Diving Deeper Depths
23 July 2019
Over the years, America has faced many conflicts: World War II, Korean War and more. Unfortunately, sometimes service members aren’t able to make it home – whether alive or in a casket. However, over the years, the Defense POW/MIA Accounting Agency (DPAA) had made it their mission to reunite service members and their families. There are currently still many unaccounted for from previous wars, and recent advances in technology have allowed scientists and researchers to explore underwater landscapes that were previously unreachable.
“One of the exciting programs that we have that are beginning to be utilized more and more is our underwater archaeology program,” says Dr. Paul Emanovsky, supervisory forensic archaeologist at DPAA. “We have several underwater archaeologists now and teamwork from Army and Navy divers to do underwater recoveries that years ago would have been deemed unrecoverable, but now we’re making progress on a myriad of underwater sites.”
Since 2015, DPAA focused much of its energy on the USS Oklahoma (BB-37), a Nevada-class battleship that was on Battleship Row in Pearl Harbor on December 7, 1941. After the Pearl Harbor attack, 429 deaths were confirmed from the USS Oklahoma. As of February, DPAA hit its first major milestone with the USS Oklahoma project, confirming a positive identity match of its 200th crewman. Fireman 1st Class Billy James Johnson was identified from a set of 388 individual remains.
While the USS Oklahoma project is still ongoing, it has been so successful that it serves as a pathfinder.
“It was the way forward and showed us we can be successful doing this. So based on Oklahoma’s success, we made the argument to disinter the USS West Virginia and the USS California,” explained Dr. Laurel Freas, forensic anthropologist for the USS West Virginia (BB-48) and USS California (BB-44) projects.
Unlike popular forensic shows such as Bones or Forensic Files, these projects can take a long time because each step is to be taken seriously and with careful attention to detail. The extensive planning and logistical legwork for a joint field activity or JFA cannot begin until DPAA receives approval from host-nations to dispatch their teams to various locations all over the world.
“The historians [do] analytical research based on historical files that we have,” said Emanovsky. “Once the historians have a candidate or a group of candidates for a proposal, they send it to the laboratory and then an anthropologist and a dentist can check the list of historical candidates against the remains that are historically documented. For instance, checking the dental work versus the dental work that the service member would have had. When we make the comparisons and we have enough of those indicators and thresholds met, we submit that memo for approval and get approval to exhume.”
Once in the field, recovery teams examine the excavation site, much like a detective oversees a crime scene. Each mission is unique and comes with its own hazardous territory for the team to consider and varies depending on if the site is on land or in the water. When the site is established, it is combed through carefully, grid by grid, and screened for potential remains, life support equipment or material evidence.
The next important step is when the remains arrive at the lab. Upon arrival, they are stored in a secured area. Forensic anthropologists are then responsible for analyzing the human remains and all the material evidence that is part of the file – i.e. military uniforms, personal affects, I.D. tags, etc. Dental remains are also very important because it may contain mitochondrial DNA (mtDNA). The osteologist take samples from the bones and teeth to amplify the surviving mtDNA to determine the genetic sequence. The sequence is then compared to sequences from family references provided by living people who are maternally related to the unknown service member.
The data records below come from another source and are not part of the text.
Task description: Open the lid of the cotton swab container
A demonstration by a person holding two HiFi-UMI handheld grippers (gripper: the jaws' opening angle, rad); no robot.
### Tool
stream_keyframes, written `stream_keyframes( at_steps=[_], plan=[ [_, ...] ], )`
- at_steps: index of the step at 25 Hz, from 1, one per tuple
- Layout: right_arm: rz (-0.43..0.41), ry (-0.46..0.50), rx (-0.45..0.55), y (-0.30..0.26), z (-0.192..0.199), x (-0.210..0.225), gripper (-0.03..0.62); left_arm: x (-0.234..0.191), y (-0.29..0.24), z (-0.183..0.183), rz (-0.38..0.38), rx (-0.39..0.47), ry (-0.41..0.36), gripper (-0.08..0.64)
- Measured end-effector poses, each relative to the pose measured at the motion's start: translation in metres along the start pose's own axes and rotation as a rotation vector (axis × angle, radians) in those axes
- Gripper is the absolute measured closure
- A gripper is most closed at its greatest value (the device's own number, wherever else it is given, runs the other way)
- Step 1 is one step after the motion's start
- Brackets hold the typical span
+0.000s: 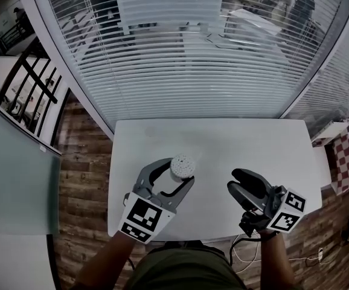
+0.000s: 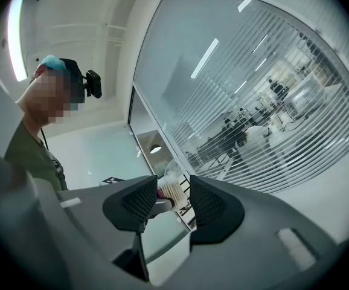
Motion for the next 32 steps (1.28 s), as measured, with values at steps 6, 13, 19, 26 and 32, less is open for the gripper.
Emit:
stream_keyframes(
  at_steps=[6, 13, 19, 26, 32],
  plan=[
    [0.009, -0.016, 0.007, 0.002, 0.001, 0.005, 0.433, 0.0, 0.0, 0.002, -0.004, 0.001, 0.007, 0.305],
    [0.006, -0.022, 0.0, -0.003, 0.002, 0.006, 0.434, 0.0, -0.001, 0.002, 0.001, 0.004, 0.016, 0.305],
    [-0.003, -0.029, 0.0, -0.005, 0.003, 0.009, 0.445, 0.002, -0.003, 0.002, 0.007, 0.006, 0.021, 0.305],
    [-0.009, -0.035, -0.013, -0.01, 0.006, 0.012, 0.454, -0.001, -0.007, 0.004, 0.009, 0.003, 0.027, 0.305],
    [-0.01, -0.035, -0.02, -0.013, 0.006, 0.014, 0.454, -0.001, -0.008, 0.005, 0.01, 0.0, 0.032, 0.305]
  ],
)
Point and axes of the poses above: the fingertips, and each gripper's own axes: y backward along the fingers, x to its right, z out of its underside, the point moved 6 cm from there along y, backward along the fingers, and after that the axes turned 1 degree about y, right-handed, at the moved point
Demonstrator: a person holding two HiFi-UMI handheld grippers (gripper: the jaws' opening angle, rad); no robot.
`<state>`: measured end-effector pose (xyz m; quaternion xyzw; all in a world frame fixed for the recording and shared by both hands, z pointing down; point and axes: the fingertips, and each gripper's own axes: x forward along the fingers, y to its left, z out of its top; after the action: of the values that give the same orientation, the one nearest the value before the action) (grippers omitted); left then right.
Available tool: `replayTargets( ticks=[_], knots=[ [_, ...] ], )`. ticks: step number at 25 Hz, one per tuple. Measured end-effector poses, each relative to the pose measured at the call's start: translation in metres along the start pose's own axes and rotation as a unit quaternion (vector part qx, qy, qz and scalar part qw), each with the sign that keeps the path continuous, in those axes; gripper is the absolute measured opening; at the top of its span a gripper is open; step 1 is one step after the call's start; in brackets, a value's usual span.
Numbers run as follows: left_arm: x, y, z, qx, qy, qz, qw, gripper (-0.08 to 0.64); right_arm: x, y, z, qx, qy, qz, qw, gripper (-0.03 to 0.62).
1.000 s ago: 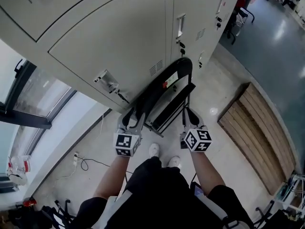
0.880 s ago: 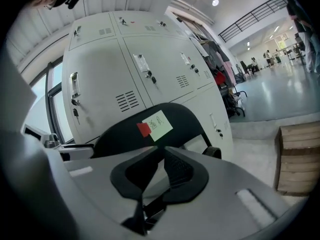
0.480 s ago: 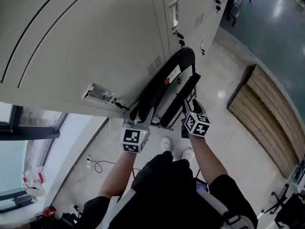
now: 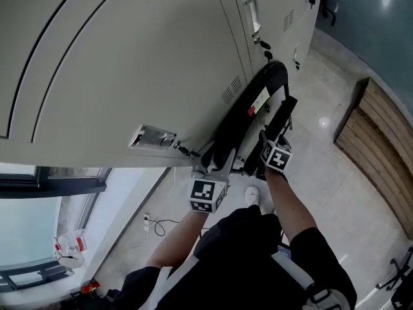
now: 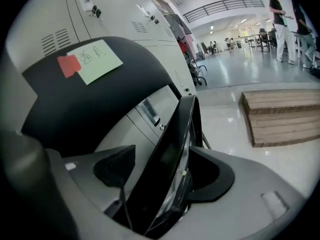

The entire process is carried out by dozens of people and can take months or even years to analyze DNA from remains recovered from sites. Oftentimes the remains are commingled, meaning they are remains from multiple people. Additionally, remains have gone through a process which makes it harder for scientists to extract DNA from them, such as being soaked in formaldehyde or being buried more than once over the years. These additional factors are taken into consideration, but make the reality of the situation a lot more time consuming than the general public might think.
“One of the main differences that people expect when they see [forensic analysis] on TV or in the movies versus the reality of working in a human identification lab, or a crime lab, is that DNA results don’t come back within that 30 minute episode,” says Emanovsky. “It often takes much longer for any of the analytical tests to yield a result that we can use in the laboratory.”
Even though these projects are time consuming and require a lot of manpower, DPAA hopes to uphold its word that it will reunite every lost service member with their family, no matter how long that takes.
“There’s a promise that we make as a nation to our service members and that they make to one another that no one will be left behind, no one will be forgotten, and so this is how the nation executes that promise, this is how we go about fulfilling that,” said Freas. “Even if it takes 75 years, or longer, we’re not going to give up, we’re going to keep trying… I think it’s just really, really important for people to understand that level of commitment, that level of dedication, that we’re never going to give up on this.”